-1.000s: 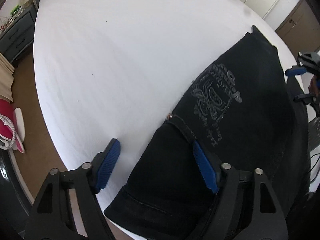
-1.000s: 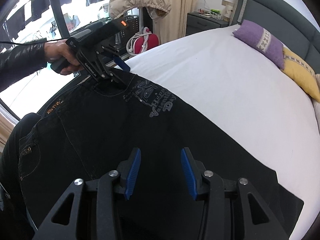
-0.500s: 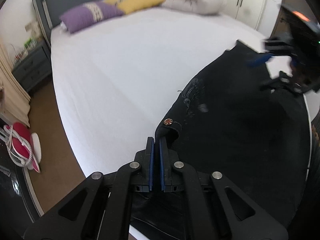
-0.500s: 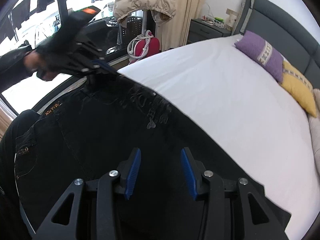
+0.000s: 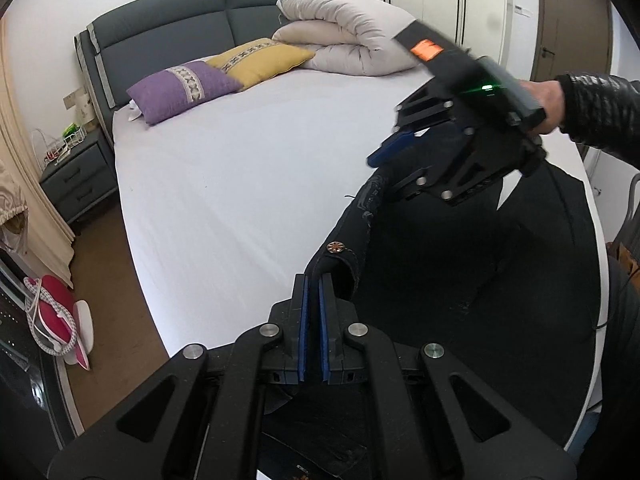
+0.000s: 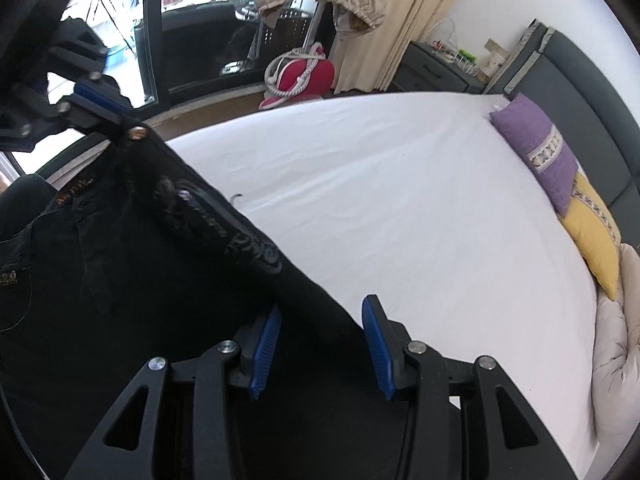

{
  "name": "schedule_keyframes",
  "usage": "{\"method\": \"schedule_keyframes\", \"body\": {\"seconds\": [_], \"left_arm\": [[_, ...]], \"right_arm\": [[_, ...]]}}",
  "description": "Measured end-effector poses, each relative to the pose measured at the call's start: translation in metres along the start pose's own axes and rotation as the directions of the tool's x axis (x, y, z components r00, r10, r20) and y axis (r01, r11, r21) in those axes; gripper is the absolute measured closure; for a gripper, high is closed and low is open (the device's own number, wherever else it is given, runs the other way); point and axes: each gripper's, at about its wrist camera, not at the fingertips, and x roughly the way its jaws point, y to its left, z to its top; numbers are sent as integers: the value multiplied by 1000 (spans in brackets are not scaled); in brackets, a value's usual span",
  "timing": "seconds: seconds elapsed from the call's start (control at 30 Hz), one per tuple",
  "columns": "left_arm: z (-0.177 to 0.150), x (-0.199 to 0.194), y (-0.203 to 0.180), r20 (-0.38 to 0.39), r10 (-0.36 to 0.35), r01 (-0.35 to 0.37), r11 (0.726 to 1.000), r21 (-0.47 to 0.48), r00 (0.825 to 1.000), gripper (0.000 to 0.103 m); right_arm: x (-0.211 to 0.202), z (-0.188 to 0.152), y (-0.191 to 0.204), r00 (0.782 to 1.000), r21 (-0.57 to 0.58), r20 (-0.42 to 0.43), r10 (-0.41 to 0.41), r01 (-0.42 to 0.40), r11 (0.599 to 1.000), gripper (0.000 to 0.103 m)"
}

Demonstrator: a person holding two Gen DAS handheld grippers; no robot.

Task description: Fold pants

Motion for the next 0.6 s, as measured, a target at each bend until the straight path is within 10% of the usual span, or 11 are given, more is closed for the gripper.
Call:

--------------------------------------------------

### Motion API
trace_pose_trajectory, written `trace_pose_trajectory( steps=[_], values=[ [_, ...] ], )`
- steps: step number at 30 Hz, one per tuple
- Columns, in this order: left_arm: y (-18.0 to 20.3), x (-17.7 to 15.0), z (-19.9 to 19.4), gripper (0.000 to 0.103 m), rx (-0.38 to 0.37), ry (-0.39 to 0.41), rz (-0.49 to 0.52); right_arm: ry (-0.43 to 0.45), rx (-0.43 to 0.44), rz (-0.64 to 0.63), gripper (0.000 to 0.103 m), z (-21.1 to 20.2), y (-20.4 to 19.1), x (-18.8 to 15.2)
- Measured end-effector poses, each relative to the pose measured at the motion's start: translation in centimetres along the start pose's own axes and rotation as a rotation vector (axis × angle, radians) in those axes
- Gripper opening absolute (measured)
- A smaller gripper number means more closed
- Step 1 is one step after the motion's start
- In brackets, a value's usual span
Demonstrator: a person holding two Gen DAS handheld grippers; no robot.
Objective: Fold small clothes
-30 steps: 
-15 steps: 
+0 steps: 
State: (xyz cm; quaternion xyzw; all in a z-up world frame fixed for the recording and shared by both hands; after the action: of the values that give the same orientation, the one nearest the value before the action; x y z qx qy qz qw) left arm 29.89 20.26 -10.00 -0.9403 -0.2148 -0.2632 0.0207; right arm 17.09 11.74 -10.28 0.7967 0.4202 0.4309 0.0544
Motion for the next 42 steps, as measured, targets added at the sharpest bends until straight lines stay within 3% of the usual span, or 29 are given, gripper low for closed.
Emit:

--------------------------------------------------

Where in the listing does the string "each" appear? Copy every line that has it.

  "description": "Measured end-effector poses, each relative to the pose measured at the call's start: translation in metres along the start pose's own axes and rotation as the directions of the tool's x axis (x, y, z components r00, r10, r20) and y axis (r01, r11, r21) in those axes; gripper is the absolute measured closure; for a gripper, high is closed and low is open (the device's own number, wherever else it is given, runs the other way); point and axes: each gripper's, at about its wrist camera, not at the fingertips, and x roughly the way its jaws point, y to its left, z to its top; numbers are sent as integers: the value multiplied by 1000 (spans in brackets are not scaled); in brackets, a value's usual span",
Motion for the next 0.6 s, as measured, a target at each bend until the straight path is within 10% of the usual span, or 11 are given, more is closed for the gripper.
- Measured end-effector poses, each relative to the pose measured at the motion's start: translation in centimetres along the start pose's own axes and rotation as a rotation vector (axis × angle, radians) in those axes

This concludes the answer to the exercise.